Required work ->
When you retype the data, keep every word exactly and include none of the pictures.

Input data ->
══════════════════════════════

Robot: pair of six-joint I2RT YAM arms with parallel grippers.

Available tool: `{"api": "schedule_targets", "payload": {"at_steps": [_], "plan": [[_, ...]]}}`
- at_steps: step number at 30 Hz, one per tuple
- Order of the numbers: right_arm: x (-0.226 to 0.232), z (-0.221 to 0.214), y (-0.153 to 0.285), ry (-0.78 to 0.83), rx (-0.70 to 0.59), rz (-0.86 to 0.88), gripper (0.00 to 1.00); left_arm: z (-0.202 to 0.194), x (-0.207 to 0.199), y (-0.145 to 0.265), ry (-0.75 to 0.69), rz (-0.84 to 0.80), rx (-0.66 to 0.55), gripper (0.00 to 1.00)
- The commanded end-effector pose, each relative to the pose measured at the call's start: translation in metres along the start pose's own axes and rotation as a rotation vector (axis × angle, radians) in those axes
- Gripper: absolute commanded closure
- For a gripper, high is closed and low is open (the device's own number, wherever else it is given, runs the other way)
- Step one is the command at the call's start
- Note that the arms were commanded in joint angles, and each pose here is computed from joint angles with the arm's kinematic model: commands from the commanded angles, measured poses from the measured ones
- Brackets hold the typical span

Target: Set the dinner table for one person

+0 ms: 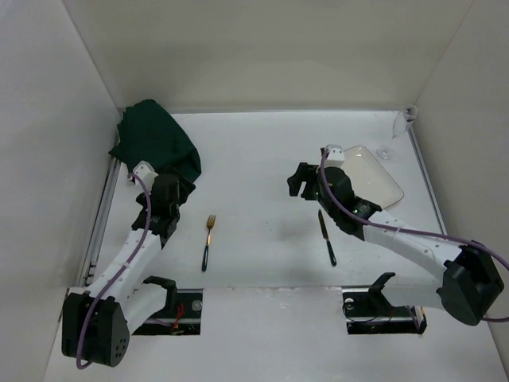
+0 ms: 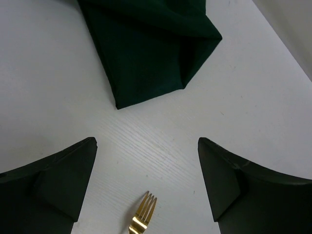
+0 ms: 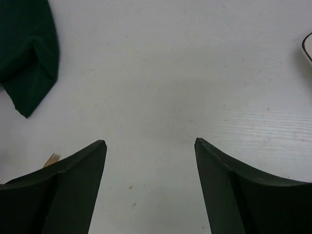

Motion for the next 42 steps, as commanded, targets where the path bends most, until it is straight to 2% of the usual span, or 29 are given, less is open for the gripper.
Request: {"api": "schedule_targets", "payload": {"at_steps": [1, 5, 7, 9, 11, 13, 15, 16, 17, 18, 20, 22, 28, 38, 42], "plan": [[0.017, 0.004, -0.001, -0.025, -0.075, 0.081, 0.20, 0.014, -0.006, -0.001, 0.069, -0.005, -0.004, 0.15], [0.027, -0.003, 0.003, -0.029, -0.080, 0.129, 0.24, 0.017, 0.000, -0.012, 0.086, 0.034, -0.013, 0.15], [0.032, -0.006, 0.004, -0.029, -0.077, 0.153, 0.34, 0.021, 0.005, -0.018, 0.121, 0.048, -0.032, 0.18], [0.036, -0.008, 0.005, -0.026, -0.071, 0.170, 0.55, 0.025, 0.008, -0.023, 0.166, 0.057, -0.050, 0.23], [0.037, -0.010, 0.005, -0.027, -0.065, 0.174, 0.76, 0.030, 0.012, -0.029, 0.205, 0.077, -0.069, 0.34], [0.037, -0.011, 0.006, -0.031, -0.060, 0.172, 0.82, 0.034, 0.018, -0.039, 0.245, 0.104, -0.084, 0.54], [0.037, -0.010, 0.007, -0.033, -0.064, 0.174, 0.81, 0.039, 0.024, -0.050, 0.290, 0.125, -0.105, 0.62], [0.036, -0.011, 0.007, -0.033, -0.064, 0.170, 0.77, 0.041, 0.029, -0.056, 0.320, 0.137, -0.120, 0.64], [0.036, -0.011, 0.007, -0.033, -0.065, 0.171, 0.70, 0.044, 0.033, -0.061, 0.348, 0.147, -0.131, 0.64], [0.035, -0.013, 0.006, -0.032, -0.061, 0.169, 0.60, 0.047, 0.037, -0.068, 0.390, 0.154, -0.141, 0.62], [0.035, -0.015, 0.005, -0.026, -0.054, 0.169, 0.45, 0.054, 0.046, -0.082, 0.475, 0.160, -0.152, 0.53], [0.036, -0.018, 0.001, -0.017, -0.044, 0.164, 0.37, 0.059, 0.052, -0.093, 0.537, 0.159, -0.161, 0.45], [0.038, -0.027, -0.006, 0.001, 0.005, 0.164, 0.31, 0.071, 0.059, -0.122, 0.639, 0.161, -0.176, 0.37], [0.044, -0.027, -0.004, 0.004, 0.012, 0.202, 0.28, 0.095, 0.063, -0.176, 0.693, 0.143, -0.196, 0.35], [0.045, -0.029, -0.005, 0.008, 0.017, 0.205, 0.28, 0.093, 0.067, -0.197, 0.702, 0.160, -0.161, 0.35]]}}
Point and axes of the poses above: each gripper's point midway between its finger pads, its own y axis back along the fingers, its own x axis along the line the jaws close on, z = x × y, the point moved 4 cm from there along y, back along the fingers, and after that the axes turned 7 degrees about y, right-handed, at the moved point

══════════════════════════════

Task result ->
Robot: pair of six-joint I2RT YAM arms with parallel grippers.

Available tool: `{"api": "schedule_targets", "payload": {"at_steps": [_], "plan": [[_, ...]]}}`
- at_steps: step number at 30 Hz, one per tuple
- Order of the numbers: right_arm: x (-0.226 to 0.232), z (-0.221 to 0.214), y (-0.153 to 0.285), ry (-0.78 to 0.83), rx (-0.70 to 0.59), rz (-0.86 to 0.88), gripper (0.00 to 1.00); left_arm: z (-0.202 to 0.194), x (-0.207 to 0.199), y (-0.145 to 0.265), ry (-0.75 to 0.69), rz (-0.84 to 0.80), rx (-0.66 to 0.55), gripper (0.00 to 1.00)
- The commanded end-effector pose, each relative to the pose measured at the call's start: translation in metres along the start pose's own axes and rotation as a rotation vector (axis × angle, radians) in those axes
- Gripper: absolute commanded closure
- For a gripper, high is closed and low is open (the device's own number, wherever else it is given, runs the other way)
- Step one is the command at the call's start
- Note that the arms were commanded in joint angles, and each pose here is computed from joint angles with the arm's kinematic model: commands from the commanded angles, measured poses from the measured ones
- Brackets hold the typical span

Target: Set the dinner table for one person

+0 ms: 
+0 ms: 
+0 ms: 

Motion for the next 42 steps, as commanded, targets where the path bends most, until it is straight to 2% of the usual span, or 29 are given, less is open for the gripper.
Request: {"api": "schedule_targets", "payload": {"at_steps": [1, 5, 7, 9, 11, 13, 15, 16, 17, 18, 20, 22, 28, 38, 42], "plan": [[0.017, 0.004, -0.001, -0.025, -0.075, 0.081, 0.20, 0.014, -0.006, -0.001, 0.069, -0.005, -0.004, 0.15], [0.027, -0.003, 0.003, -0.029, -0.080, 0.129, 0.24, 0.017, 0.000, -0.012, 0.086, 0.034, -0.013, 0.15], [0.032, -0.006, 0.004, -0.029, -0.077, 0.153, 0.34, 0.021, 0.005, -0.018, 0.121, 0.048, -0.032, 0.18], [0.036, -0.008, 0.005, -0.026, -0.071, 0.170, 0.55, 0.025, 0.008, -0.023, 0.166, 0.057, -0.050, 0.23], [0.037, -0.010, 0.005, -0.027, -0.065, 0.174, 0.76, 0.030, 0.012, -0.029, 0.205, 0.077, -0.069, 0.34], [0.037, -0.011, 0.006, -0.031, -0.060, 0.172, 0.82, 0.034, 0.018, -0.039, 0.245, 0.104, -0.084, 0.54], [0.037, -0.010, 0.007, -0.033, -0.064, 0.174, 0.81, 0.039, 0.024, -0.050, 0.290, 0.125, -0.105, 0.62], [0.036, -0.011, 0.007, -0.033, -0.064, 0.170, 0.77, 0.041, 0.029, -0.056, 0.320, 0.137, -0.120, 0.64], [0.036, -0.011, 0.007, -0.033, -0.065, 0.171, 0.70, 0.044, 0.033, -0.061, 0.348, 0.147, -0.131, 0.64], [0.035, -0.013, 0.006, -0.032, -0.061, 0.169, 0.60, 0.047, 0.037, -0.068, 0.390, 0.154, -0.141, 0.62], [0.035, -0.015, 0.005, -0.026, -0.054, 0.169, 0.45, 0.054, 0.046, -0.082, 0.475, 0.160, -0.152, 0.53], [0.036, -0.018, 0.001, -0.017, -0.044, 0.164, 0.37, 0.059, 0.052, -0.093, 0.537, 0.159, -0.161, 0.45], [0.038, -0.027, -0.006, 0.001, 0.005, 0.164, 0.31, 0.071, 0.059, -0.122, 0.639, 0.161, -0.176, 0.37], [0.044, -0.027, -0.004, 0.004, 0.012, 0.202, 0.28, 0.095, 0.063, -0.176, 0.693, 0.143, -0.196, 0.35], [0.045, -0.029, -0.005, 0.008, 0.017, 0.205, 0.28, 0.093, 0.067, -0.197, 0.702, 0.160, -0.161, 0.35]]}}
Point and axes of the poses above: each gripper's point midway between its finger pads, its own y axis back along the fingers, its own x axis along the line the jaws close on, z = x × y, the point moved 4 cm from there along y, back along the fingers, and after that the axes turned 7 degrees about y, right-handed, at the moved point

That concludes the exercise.